Crime Library: Criminal Minds and Methods

John Gotti, the Last Mafia Icon

Early Life

John Joseph Gotti, Jr. was born on October 27, 1940. He was the fifth child of John J. Gotti, Sr. and his wife, Fannie. The family grew to eleven children - seven boys and four girls. Due to poor medical care some of his siblings died during childhood. Gotti's father was described in early writings as a hardworking immigrant from the Neapolitan section of Italy. Years later, Gotti would tell a very different story about his father to Salvatore "Sammy the Bull" Gravano (the Gambino Family underboss who would become the most infamous mob rat in America):

"These fuckin' bums that write books," Gotti complained, "they're worse than us. My fuckin' father was born in New Jersey. He ain't never been in Italy his whole fuckin' life. My mother neither. The guy never worked a fuckin' day in his life. He was a rolling stone; he never provided for the family. He never did nothin'. He never earned nothin'. And we never had nothin'."

While this description of his father's work habits was overblown, the family was raised in a dirt-poor, poverty-ridden section of the South Bronx. By the time Gotti was ten, his father had saved enough money to move the family to the Sheepshead Bay neighborhood of Brooklyn. This proved to be a definite step up from their four-room flat in the South Bronx. A year later, another move placed the family in an area of Brooklyn known as East New York.

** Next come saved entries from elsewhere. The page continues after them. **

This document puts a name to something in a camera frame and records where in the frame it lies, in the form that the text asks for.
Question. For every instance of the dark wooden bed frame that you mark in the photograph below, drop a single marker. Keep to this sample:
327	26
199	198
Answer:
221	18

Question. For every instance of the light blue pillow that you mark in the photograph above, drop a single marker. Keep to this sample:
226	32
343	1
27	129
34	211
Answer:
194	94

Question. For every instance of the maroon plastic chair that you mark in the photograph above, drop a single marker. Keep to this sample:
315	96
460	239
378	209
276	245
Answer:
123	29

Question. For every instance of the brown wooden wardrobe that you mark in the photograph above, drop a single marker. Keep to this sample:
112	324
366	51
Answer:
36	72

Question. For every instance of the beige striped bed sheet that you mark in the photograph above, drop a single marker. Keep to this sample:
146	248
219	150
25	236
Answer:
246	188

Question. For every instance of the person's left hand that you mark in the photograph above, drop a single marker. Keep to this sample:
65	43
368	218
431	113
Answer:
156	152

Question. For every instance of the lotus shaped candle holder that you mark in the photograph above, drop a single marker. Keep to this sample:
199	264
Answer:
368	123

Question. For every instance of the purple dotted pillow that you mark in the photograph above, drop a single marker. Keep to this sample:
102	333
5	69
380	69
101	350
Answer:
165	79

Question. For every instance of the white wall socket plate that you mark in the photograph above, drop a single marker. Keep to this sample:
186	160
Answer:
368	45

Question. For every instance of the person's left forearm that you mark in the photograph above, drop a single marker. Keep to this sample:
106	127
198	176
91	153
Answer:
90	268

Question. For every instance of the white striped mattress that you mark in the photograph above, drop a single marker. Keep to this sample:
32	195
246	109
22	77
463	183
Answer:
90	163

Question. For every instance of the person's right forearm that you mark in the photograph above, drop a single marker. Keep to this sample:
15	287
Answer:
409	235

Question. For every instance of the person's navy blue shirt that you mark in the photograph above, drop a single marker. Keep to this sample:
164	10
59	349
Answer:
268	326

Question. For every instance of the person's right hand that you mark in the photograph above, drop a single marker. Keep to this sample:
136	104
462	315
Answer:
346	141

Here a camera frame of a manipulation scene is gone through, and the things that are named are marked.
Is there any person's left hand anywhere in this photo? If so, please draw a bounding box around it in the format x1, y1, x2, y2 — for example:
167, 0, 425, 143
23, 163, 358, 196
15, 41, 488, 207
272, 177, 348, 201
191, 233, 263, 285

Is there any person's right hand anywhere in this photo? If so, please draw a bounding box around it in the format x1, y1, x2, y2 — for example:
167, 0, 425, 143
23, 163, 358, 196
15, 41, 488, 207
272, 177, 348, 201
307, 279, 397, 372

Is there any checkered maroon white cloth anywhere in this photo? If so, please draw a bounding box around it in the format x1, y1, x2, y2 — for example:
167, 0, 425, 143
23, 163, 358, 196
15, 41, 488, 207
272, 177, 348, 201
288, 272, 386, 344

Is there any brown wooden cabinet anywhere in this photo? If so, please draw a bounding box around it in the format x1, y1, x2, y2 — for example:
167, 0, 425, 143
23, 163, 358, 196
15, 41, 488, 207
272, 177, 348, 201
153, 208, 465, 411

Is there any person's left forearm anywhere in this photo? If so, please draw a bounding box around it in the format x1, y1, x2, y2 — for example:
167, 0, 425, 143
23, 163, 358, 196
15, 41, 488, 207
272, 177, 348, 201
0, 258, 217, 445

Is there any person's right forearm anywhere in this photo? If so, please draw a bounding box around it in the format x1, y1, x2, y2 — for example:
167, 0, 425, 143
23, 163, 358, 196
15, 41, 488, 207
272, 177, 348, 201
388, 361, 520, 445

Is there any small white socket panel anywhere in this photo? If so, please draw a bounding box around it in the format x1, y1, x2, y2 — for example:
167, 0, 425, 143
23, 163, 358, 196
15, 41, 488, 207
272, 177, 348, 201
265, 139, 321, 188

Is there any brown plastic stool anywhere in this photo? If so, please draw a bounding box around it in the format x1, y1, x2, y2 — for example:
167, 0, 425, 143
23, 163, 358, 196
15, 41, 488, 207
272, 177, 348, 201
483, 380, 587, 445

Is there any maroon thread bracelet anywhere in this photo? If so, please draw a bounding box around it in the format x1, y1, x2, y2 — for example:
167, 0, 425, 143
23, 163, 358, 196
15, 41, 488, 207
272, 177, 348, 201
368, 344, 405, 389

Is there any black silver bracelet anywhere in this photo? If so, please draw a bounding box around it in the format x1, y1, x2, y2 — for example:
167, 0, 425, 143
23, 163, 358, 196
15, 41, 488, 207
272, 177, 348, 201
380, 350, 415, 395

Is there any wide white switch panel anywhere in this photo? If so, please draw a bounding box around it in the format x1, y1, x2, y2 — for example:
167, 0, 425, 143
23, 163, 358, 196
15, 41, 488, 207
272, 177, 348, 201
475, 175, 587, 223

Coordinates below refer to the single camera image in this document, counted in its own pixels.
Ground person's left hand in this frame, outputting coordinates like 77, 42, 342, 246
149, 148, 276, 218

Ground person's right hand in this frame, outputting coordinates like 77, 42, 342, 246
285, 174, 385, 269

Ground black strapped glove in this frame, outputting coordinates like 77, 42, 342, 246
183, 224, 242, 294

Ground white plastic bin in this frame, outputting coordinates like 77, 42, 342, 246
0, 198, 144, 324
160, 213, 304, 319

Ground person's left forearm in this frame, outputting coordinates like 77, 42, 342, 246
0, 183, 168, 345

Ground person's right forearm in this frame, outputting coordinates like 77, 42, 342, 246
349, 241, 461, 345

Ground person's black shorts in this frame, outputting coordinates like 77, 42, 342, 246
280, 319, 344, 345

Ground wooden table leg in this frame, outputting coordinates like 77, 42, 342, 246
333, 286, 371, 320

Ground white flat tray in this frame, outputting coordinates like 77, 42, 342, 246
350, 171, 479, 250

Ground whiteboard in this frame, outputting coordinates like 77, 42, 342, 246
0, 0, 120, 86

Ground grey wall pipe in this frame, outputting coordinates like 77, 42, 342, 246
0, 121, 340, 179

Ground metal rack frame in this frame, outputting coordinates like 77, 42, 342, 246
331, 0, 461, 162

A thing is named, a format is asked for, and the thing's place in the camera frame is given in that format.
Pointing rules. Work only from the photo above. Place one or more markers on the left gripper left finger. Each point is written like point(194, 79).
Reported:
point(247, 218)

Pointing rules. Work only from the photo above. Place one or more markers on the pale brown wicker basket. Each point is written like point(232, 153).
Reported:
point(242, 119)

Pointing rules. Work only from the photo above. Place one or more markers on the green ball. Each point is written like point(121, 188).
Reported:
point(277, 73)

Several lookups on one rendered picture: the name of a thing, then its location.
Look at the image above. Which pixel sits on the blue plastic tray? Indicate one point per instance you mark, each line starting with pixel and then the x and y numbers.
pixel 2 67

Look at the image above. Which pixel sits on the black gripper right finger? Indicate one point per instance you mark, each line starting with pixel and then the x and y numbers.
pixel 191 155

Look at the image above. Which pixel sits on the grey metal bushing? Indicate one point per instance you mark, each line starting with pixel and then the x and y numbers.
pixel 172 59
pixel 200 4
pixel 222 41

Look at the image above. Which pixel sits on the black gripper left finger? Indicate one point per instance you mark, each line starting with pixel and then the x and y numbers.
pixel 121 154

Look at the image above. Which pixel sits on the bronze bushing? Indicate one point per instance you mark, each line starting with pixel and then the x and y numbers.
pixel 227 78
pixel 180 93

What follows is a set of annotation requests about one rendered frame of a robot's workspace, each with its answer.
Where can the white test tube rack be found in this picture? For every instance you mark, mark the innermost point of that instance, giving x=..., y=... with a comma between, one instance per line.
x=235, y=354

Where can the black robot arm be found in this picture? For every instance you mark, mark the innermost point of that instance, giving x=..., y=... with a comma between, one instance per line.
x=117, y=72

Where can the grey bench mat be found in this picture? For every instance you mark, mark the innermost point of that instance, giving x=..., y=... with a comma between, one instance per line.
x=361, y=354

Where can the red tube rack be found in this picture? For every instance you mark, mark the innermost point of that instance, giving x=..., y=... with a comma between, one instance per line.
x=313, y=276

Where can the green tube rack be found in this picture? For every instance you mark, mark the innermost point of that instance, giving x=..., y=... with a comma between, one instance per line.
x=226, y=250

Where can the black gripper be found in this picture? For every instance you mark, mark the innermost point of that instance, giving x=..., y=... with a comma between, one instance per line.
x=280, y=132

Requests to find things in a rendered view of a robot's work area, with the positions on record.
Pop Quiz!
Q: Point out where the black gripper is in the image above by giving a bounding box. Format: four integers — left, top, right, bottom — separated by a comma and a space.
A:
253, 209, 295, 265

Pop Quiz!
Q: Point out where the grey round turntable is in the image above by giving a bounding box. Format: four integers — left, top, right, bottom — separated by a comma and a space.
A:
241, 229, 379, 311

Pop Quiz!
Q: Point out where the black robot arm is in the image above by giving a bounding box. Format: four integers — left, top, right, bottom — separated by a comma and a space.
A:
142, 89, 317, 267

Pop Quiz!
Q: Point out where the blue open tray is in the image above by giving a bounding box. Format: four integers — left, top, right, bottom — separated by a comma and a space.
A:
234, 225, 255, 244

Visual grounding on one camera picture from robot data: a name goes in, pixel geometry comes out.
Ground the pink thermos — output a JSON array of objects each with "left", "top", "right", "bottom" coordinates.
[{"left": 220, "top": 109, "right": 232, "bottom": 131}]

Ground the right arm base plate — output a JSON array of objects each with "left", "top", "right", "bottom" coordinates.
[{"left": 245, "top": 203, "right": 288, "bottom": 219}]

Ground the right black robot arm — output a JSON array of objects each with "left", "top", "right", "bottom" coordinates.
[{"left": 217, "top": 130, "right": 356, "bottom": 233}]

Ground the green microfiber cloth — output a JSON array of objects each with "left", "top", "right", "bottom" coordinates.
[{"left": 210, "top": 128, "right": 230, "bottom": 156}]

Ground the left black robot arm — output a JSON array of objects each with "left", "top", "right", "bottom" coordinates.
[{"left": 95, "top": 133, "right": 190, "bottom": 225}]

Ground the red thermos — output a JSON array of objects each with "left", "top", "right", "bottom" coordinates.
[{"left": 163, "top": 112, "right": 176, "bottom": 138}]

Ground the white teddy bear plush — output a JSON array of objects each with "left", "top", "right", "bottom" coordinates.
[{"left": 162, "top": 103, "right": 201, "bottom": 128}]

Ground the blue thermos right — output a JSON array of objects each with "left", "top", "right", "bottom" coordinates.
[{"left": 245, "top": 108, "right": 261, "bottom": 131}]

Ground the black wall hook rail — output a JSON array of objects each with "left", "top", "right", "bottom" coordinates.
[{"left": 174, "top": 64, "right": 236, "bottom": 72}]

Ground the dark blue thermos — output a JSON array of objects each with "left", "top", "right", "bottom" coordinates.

At any early age, young "Johnny Boy" learned to use his fists. He had a quick temper and a burning anger as he looked on in disdain at those who had a better life. Instead of aspiring to become a businessman or doctor, his goal was to be one of the wiseguys he saw on a daily basis hanging around the Brooklyn street corners. Thus, Gotti had barely turned twelve before he was caught up in the street activity of the local mobsters. Along with brothers Peter and Richard, Gotti became part of a gang that ran errands for the wiseguys. While Gotti was getting a street education, he seldom had time for a formal one. A habitual truant, when he was in school his teachers considered him a disturbing distraction. Because he was a class bully and a routine discipline problem, they showed little concern over his absence.

In 1954, Gotti was injured while participating in a robbery for some local hoods. He and some other kids were in the process of stealing a portable cement mixer from a construction site when the mixer tipped over landing on Gotti's toes, crushing them. After spending most of the summer of his fourteenth year in the hospital, Gotti was back on the street with a new gait that would last him for life.

By the time he was sixteen Gotti quit school for good and became a member of the Fulton-Rockaway Boys, a teenage gang named for an intersection in Brooklyn. Gotti rose rapidly to leadership. The Fulton-Rockaway Boys differed from other "turf-minded" teen gangs in that they were into a higher level of criminality. Gang members stole automobiles, fenced stolen goods and rolled drunks.

Also, with brothers Peter and Richard, Gotti teamed up with two other young men who would become life-long friends. The first was Angelo Ruggiero, a hulking youth whose penchant for non-stop chatter earned him the nickname "Quack-Quack." The second was Wilfred "Willie Boy" Johnson, an amateur boxer whose father was of American Indian descent. Johnson was constantly teased and degraded about his roots, and because of it, he could never become a "made" member of the Mafia because of it.

Between 1957 and 1961, while a member of the Fulton-Rockaway Boys, Gotti was arrested five times. Each time the charges were dismissed or reduced to a probationary sentence.